Le spectre de la division inquiète de plus en plus à l’UMP. Les déclarations de François Fillon, vendredi après-midi, en témoignent. En marge d’un déplacement à Vitré en Ille-et-Vilaine, le Premier ministre a réagi à la décision de Jean-Louis Borloo de quitter le parti majoritaire : "je dis à Jean-Louis Borloo et aux radicaux qui veulent le suivre, aux centristes qui hésitent, que je me reconnais moi aussi dans plusieurs des valeurs qu'ils défendent mais que personne n'a intérêt à découper la majorité en tranches". Une façon d’acter la divergence d’opinion des centristes de la majorité.
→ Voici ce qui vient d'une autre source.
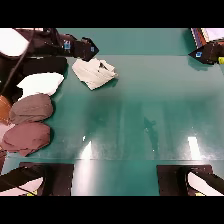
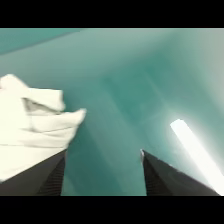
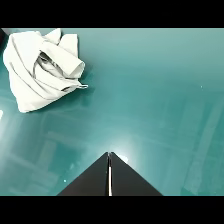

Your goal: Fold the shirts.

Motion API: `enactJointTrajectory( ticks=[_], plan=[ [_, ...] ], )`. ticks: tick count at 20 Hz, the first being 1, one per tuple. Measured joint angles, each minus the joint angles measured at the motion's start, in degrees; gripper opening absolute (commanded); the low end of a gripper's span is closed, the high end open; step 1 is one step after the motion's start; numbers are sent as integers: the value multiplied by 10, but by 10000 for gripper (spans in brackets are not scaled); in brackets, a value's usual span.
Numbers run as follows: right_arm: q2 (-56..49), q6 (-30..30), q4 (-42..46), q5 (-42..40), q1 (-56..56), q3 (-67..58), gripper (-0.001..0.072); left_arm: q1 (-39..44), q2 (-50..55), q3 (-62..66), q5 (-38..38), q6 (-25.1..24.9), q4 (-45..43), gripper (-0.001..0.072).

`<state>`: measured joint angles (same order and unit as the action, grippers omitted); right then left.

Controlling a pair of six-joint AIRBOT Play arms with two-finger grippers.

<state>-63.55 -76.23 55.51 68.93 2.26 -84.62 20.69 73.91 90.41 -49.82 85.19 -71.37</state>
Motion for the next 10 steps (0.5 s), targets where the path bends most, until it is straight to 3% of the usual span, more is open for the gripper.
enactJointTrajectory(
  ticks=[5,10],
  plan=[
    [0,0,0,2,0,0,17,-44,130,0,32,65,-54,560],
    [0,0,0,2,1,0,17,-83,256,0,103,96,-10,560]
  ],
)
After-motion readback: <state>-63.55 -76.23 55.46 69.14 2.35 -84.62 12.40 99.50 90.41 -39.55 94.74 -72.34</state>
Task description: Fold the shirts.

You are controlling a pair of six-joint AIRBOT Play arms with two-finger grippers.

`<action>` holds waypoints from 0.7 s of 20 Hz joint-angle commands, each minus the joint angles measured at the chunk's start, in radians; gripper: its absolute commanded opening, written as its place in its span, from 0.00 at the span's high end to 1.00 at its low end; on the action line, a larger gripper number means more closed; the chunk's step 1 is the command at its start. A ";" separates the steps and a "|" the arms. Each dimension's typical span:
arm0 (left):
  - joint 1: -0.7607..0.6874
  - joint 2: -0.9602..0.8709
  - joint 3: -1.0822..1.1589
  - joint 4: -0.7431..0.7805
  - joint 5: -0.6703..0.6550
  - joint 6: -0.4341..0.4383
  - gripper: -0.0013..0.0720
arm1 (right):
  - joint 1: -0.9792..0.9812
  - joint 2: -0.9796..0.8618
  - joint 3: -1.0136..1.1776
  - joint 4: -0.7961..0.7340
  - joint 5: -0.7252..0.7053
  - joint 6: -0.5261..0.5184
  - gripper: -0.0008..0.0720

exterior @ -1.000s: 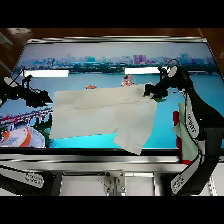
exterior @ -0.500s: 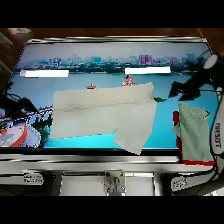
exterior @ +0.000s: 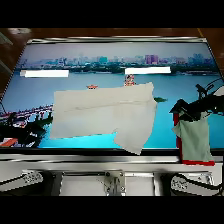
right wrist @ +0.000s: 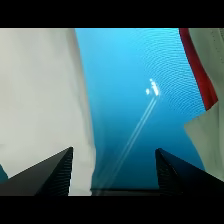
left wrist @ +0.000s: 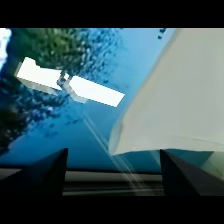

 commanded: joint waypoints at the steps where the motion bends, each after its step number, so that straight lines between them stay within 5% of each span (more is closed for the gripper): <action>1: -0.058 -0.040 -0.056 -0.113 0.103 0.027 0.03 | -0.006 0.016 -0.047 0.023 -0.039 -0.006 0.14; 4: -0.145 -0.106 -0.056 -0.160 0.131 0.027 0.04 | -0.006 0.016 -0.048 0.023 -0.041 -0.006 0.14; 5: -0.164 -0.119 -0.056 -0.175 0.145 0.021 0.19 | -0.006 0.016 -0.047 0.023 -0.040 -0.006 0.14; 6: -0.175 -0.126 -0.056 -0.192 0.161 0.007 0.47 | -0.006 0.016 -0.048 0.021 -0.037 -0.006 0.14; 7: -0.179 -0.126 -0.056 -0.210 0.162 0.008 0.58 | -0.006 0.015 -0.048 0.008 -0.033 -0.006 0.14; 8: -0.180 -0.126 -0.053 -0.224 0.153 0.008 0.58 | -0.006 0.016 -0.051 -0.015 -0.025 -0.006 0.14; 10: -0.179 -0.125 -0.048 -0.227 0.108 0.034 0.93 | -0.005 0.015 -0.084 -0.050 -0.005 -0.006 0.14; 14: -0.179 -0.110 -0.049 -0.227 0.037 0.072 0.93 | 0.045 0.016 -0.224 0.013 0.019 -0.079 0.14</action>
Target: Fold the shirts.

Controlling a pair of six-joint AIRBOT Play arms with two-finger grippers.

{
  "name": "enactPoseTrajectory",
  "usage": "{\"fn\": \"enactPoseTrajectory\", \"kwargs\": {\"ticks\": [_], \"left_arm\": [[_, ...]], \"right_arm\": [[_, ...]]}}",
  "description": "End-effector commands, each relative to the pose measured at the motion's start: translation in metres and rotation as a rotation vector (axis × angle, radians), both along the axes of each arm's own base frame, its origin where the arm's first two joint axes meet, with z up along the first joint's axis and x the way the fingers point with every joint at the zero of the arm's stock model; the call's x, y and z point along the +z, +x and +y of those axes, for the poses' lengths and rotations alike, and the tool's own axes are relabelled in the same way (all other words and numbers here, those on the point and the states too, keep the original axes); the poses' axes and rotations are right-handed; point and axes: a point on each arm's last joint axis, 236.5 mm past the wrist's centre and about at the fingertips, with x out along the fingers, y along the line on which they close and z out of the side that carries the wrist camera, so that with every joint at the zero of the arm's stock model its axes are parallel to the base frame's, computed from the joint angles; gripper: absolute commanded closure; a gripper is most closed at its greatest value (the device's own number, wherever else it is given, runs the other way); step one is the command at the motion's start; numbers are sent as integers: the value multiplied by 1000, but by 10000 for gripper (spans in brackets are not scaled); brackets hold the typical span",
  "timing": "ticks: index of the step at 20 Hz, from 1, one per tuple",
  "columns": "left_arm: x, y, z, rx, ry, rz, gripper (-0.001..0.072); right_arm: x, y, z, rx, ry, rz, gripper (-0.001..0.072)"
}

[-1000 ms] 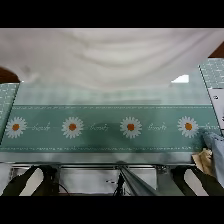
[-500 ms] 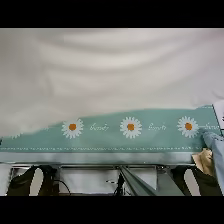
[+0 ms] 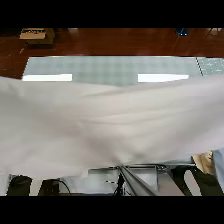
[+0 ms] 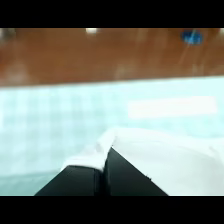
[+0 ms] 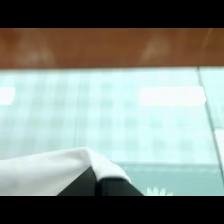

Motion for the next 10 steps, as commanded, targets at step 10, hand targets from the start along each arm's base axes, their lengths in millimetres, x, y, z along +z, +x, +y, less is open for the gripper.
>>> {"fn": "enactPoseTrajectory", "kwargs": {"ticks": [10], "left_arm": [[-220, 200, 5, -247, -232, 745, 688]], "right_arm": [[-208, 205, -23, 114, 44, 649, 675]]}}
Tout en soulignant que celle-ci ne doit pas conduire à l’éclatement du parti.

L’unité de l’UMP n’est pas option

Car pour le Premier ministre, la division cr ’est risquer la défaite en 2012. Il a ainsi tenu à rappeler que "les divisions d'hier nous ont épuisés, meurtris, éloignés de nos électeurs qui n'en pouvaient plus des déchirements de la droite et du centre". Et il a martelé : "le nombre de nos adversaires nous interdit de multiplier les candidatures aux présidentielles. L'unité, ça n'est pas une option parmi d'autres, c'est une nécessité vitale".

Alors que Jean-Louis Borloo s’est dit "prêt", jeudi, à être candidat en 2012, François Fillon y voit un risque d’affaiblissement de la majorité : or pour lui, "ce n'est pas en affaiblissant l'UMP que nous gagnerons ensemble". La solution pour le Premier ministre, c’est donc de trouver un moyen que les "sensibilités radicales et centristes vivent, accompagnent, s'épanouissent au sein de la majorité présidentielle".